# Task goal:
Would you restate the entries below exactly, keeping every line?

# Task data:
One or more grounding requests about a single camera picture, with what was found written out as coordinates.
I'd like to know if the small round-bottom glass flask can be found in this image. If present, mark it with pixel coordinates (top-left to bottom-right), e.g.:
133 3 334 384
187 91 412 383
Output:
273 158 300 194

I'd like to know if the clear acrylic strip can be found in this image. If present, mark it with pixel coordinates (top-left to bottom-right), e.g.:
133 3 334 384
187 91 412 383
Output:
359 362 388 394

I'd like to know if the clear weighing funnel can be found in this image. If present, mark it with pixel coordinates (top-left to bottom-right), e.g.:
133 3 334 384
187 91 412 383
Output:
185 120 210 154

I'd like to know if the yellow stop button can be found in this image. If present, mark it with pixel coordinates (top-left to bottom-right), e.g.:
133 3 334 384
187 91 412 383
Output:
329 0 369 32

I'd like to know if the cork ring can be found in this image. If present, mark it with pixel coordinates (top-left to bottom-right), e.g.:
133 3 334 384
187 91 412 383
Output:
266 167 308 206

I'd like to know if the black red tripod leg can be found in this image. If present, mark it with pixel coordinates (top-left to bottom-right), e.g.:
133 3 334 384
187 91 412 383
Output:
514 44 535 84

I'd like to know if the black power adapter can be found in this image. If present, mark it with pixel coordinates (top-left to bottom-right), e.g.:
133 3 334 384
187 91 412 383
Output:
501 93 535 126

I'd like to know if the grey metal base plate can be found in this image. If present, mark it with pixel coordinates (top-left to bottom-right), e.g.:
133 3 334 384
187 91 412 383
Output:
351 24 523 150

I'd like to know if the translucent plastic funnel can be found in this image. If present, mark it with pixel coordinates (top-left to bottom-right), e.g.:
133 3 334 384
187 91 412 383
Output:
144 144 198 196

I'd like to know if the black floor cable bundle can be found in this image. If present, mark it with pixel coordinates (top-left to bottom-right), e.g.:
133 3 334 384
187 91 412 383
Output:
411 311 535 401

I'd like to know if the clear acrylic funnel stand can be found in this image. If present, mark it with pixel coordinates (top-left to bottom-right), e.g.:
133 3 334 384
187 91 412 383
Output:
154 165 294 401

# Response to this task:
One or more grounding requests about a single camera picture, with what was found written out as coordinates.
I'd like to know if the small round-bottom glass flask can be found in this image. If present, mark it with pixel coordinates (top-left to bottom-right), e.g.:
133 3 334 384
187 91 412 383
Output:
273 158 300 194

I'd like to know if the clear acrylic strip can be found in this image. If present, mark it with pixel coordinates (top-left to bottom-right), e.g.:
133 3 334 384
187 91 412 383
Output:
359 362 388 394

I'd like to know if the clear weighing funnel can be found in this image. If present, mark it with pixel coordinates (top-left to bottom-right), e.g.:
133 3 334 384
187 91 412 383
Output:
185 120 210 154

I'd like to know if the yellow stop button can be found in this image. If present, mark it with pixel coordinates (top-left to bottom-right), e.g.:
133 3 334 384
187 91 412 383
Output:
329 0 369 32

I'd like to know if the cork ring can be found in this image. If present, mark it with pixel coordinates (top-left to bottom-right), e.g.:
133 3 334 384
187 91 412 383
Output:
266 167 308 206

I'd like to know if the black red tripod leg can be found in this image. If present, mark it with pixel coordinates (top-left to bottom-right), e.g.:
133 3 334 384
187 91 412 383
Output:
514 44 535 84

I'd like to know if the black power adapter can be found in this image. If present, mark it with pixel coordinates (top-left to bottom-right), e.g.:
133 3 334 384
187 91 412 383
Output:
501 93 535 126

I'd like to know if the grey metal base plate can be found in this image. If present, mark it with pixel coordinates (top-left to bottom-right), e.g.:
133 3 334 384
187 91 412 383
Output:
351 24 523 150

I'd like to know if the translucent plastic funnel can be found in this image. If present, mark it with pixel coordinates (top-left to bottom-right), e.g.:
133 3 334 384
187 91 412 383
Output:
144 144 198 196

I'd like to know if the black floor cable bundle can be found in this image. If present, mark it with pixel coordinates (top-left to bottom-right), e.g.:
133 3 334 384
187 91 412 383
Output:
411 311 535 401

I'd like to know if the clear acrylic funnel stand can be found in this image. If present, mark it with pixel coordinates (top-left to bottom-right), e.g.:
133 3 334 384
187 91 412 383
Output:
154 165 294 401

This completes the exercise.